Filter out all lines without the word "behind" from the data below, please, and copy the rest.

/---

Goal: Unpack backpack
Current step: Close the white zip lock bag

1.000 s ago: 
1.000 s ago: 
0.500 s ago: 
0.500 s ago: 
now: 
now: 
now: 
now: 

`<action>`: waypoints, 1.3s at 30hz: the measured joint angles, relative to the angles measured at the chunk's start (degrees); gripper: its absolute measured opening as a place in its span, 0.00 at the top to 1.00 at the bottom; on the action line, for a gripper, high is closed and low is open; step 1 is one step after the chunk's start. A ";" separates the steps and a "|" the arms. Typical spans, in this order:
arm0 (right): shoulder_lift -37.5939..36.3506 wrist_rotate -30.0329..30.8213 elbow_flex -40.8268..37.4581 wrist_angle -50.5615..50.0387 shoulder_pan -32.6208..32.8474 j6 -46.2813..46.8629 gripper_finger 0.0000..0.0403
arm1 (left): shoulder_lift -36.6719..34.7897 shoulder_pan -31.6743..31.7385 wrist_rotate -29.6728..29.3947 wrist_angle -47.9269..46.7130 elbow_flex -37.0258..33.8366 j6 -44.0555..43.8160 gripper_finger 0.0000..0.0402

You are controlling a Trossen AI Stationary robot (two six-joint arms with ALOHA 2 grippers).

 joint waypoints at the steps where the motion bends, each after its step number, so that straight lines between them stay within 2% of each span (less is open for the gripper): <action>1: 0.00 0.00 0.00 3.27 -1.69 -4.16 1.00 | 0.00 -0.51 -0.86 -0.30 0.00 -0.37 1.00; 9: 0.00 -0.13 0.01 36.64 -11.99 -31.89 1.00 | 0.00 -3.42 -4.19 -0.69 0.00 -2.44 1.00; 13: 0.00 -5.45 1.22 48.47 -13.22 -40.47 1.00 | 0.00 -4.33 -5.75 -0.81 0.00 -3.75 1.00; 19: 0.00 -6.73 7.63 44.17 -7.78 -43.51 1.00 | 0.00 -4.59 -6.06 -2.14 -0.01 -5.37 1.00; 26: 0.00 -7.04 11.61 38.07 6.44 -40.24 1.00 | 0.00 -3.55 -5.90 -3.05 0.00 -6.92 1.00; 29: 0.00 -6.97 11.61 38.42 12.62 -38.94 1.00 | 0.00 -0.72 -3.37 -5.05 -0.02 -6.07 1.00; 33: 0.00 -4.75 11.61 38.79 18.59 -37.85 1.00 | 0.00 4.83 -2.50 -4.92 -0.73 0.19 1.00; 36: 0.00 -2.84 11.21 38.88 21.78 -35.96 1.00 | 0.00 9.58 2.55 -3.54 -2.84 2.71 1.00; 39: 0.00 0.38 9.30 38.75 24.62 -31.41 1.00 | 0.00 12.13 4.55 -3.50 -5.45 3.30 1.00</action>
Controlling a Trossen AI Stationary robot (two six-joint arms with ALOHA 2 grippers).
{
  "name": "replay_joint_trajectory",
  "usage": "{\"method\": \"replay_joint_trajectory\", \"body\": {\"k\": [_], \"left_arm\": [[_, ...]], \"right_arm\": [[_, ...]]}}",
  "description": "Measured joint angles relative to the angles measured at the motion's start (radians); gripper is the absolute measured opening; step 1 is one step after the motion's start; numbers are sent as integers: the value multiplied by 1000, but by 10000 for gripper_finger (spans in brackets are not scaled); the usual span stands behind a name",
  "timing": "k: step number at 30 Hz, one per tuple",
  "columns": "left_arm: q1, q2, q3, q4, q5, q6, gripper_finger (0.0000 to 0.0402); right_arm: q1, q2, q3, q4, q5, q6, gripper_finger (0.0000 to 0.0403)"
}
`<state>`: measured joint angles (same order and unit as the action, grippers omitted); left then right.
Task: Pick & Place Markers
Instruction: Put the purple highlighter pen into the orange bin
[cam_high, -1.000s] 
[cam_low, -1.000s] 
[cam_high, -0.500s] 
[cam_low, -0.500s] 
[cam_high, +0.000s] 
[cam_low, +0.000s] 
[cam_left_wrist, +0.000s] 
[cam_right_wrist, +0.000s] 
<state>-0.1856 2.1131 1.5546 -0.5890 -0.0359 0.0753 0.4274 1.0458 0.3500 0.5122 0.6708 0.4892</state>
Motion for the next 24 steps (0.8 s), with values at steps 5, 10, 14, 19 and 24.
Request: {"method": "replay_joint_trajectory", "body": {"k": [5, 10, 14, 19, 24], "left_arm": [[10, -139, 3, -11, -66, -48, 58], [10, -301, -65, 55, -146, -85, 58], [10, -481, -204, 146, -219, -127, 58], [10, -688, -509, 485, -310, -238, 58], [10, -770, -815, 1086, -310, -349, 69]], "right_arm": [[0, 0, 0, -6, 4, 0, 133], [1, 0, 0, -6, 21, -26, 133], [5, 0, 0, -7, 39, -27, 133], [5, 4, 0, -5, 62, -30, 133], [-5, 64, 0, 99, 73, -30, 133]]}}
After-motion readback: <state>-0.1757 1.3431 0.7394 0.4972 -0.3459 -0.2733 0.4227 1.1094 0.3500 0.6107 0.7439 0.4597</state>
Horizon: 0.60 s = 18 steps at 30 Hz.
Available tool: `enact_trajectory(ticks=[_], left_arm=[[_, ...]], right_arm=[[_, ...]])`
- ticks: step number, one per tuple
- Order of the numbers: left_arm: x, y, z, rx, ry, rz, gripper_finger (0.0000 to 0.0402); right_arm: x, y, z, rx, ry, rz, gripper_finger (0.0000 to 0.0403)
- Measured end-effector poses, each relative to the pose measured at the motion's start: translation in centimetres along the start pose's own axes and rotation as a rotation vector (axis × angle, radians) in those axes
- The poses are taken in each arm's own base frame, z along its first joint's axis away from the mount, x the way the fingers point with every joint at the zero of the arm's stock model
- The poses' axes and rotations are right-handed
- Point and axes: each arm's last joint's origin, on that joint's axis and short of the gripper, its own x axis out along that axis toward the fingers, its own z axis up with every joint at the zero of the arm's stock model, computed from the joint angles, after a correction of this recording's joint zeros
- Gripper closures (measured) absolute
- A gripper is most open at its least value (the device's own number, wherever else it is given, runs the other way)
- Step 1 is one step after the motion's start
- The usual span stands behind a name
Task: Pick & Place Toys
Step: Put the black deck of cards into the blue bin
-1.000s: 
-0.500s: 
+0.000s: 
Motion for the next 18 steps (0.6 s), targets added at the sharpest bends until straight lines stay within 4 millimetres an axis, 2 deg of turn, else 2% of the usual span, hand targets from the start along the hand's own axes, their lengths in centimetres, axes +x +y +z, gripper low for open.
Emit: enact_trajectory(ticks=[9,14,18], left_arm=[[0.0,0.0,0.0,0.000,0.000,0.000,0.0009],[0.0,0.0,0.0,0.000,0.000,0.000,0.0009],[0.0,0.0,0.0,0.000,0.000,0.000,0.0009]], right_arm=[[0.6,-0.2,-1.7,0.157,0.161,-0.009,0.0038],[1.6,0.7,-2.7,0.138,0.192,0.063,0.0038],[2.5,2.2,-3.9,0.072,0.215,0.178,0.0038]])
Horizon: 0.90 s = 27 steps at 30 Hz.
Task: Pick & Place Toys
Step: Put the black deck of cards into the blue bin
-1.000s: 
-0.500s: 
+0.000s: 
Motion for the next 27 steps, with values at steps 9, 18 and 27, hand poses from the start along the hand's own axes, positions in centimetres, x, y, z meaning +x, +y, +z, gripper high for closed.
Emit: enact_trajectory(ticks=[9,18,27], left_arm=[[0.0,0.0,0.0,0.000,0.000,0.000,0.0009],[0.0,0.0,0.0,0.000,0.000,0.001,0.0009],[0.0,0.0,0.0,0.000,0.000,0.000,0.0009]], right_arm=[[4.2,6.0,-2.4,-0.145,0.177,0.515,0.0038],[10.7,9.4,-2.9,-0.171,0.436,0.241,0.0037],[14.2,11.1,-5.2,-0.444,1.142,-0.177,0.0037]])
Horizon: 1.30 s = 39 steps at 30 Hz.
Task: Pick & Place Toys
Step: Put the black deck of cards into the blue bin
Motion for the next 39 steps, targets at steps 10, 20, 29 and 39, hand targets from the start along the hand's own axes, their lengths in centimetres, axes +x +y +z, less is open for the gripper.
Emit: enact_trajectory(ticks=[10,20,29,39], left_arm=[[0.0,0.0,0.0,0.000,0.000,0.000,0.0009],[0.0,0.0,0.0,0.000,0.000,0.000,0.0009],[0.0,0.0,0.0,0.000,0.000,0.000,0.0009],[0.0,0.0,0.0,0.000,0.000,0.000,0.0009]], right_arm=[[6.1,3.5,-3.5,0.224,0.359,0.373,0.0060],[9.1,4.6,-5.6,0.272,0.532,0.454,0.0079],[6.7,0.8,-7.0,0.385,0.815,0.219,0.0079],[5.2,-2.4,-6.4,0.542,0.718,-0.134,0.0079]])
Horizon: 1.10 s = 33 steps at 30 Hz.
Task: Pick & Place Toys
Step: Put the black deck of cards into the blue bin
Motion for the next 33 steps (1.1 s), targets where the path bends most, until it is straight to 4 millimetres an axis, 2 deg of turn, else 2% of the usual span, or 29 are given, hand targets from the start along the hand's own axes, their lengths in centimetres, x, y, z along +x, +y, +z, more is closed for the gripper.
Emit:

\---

Your response:
  "description": "Measured joint angles relative to the angles measured at the motion's start (radians); gripper is the absolute measured opening; step 1 is one step after the motion's start; numbers are sent as integers: the value multiplied by 1000, but by 10000 for gripper_finger (spans in brackets are not scaled); the usual span stands behind a name",
- The usual span stands behind a name

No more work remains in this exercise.